The answer must consist of every line in the data below that holds the word "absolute".
─── Data segment ───
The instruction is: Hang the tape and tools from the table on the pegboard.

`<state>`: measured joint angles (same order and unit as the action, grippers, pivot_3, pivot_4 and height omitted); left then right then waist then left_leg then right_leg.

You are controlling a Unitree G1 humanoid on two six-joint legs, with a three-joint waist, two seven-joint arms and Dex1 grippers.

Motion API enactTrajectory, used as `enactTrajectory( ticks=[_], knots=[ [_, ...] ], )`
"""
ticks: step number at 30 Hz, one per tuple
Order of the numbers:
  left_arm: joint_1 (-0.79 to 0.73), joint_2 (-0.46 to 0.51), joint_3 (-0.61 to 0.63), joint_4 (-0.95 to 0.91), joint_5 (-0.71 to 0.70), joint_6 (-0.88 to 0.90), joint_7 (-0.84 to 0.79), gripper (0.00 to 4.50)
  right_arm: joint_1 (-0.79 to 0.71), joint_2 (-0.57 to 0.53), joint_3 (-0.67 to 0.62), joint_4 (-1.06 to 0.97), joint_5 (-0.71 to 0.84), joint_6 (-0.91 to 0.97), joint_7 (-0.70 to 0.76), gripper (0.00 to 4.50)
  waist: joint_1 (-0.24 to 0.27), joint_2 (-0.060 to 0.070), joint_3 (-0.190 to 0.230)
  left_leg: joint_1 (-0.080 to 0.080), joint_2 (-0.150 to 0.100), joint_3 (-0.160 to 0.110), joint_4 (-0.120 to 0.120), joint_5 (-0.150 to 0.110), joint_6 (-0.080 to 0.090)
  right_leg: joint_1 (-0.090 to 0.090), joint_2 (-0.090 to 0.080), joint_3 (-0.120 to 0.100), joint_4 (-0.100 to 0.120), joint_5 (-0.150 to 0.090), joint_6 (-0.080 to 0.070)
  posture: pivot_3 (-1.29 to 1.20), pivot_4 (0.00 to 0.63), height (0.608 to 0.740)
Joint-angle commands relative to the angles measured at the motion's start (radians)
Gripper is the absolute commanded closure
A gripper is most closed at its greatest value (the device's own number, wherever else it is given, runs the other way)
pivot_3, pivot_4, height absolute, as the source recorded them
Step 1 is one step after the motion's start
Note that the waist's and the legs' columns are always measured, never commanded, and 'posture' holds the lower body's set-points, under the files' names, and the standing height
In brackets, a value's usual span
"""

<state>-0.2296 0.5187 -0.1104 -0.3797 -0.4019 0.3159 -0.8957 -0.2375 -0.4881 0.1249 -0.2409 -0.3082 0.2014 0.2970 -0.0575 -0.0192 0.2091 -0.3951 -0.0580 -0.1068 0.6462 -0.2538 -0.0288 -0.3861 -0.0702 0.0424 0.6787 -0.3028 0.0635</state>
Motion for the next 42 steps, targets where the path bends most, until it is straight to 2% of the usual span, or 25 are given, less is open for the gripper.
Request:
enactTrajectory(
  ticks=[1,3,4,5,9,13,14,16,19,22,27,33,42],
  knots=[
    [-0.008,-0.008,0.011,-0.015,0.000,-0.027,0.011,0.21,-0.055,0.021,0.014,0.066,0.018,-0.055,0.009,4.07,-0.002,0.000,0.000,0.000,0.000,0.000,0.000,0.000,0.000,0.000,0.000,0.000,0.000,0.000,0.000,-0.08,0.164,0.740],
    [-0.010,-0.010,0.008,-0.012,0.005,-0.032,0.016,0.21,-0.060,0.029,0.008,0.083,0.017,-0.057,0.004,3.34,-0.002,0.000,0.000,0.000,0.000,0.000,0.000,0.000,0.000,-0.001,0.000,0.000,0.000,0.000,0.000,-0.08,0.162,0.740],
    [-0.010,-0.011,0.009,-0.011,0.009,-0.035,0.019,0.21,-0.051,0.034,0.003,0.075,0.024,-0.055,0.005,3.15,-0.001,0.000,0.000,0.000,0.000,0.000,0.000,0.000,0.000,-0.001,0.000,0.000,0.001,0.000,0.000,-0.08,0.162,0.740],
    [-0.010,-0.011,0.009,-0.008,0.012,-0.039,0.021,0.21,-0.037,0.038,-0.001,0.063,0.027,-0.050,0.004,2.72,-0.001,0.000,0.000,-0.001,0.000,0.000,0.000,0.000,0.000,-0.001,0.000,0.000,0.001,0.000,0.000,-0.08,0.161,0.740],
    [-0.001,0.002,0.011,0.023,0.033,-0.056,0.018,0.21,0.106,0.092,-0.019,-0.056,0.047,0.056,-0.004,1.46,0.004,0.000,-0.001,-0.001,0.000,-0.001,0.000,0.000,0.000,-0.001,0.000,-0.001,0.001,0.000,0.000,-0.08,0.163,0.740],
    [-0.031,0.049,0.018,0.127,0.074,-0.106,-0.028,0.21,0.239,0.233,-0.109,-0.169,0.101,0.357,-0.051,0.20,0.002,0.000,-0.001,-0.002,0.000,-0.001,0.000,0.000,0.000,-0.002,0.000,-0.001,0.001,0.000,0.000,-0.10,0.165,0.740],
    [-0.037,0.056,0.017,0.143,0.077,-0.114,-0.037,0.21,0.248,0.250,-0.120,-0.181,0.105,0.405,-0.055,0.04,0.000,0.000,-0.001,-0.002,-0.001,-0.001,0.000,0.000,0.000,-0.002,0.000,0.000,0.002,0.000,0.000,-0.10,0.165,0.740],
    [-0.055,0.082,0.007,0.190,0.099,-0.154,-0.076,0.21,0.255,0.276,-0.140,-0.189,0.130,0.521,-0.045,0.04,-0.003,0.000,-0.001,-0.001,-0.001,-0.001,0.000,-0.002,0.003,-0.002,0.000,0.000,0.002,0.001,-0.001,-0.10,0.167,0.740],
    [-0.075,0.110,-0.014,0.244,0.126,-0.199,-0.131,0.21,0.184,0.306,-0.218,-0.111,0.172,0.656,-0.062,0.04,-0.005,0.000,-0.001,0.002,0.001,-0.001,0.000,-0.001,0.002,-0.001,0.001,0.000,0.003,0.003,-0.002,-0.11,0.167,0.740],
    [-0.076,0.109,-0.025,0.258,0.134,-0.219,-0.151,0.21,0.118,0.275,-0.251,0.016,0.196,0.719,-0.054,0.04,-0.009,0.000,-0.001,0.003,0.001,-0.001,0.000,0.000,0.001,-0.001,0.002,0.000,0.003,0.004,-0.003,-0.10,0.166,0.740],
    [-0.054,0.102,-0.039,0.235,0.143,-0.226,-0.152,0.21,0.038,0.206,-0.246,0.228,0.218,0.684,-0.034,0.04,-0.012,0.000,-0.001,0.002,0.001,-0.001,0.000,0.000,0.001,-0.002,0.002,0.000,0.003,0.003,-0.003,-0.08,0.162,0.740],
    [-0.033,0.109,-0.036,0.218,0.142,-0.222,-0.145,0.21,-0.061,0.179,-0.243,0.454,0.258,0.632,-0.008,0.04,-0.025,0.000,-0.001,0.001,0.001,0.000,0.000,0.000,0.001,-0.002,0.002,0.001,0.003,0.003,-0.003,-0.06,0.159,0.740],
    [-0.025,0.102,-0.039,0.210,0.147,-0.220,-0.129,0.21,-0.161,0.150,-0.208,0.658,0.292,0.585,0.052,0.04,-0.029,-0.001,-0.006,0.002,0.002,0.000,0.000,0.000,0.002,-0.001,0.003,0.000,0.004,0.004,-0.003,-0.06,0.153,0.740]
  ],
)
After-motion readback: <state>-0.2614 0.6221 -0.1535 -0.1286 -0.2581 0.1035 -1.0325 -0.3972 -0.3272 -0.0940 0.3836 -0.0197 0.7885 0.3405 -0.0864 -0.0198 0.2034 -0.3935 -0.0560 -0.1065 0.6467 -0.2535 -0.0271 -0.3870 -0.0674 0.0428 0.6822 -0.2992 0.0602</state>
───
### Final answer
Gripper is the absolute commanded closure
pivot_3, pivot_4, height absolute, as the source recorded them

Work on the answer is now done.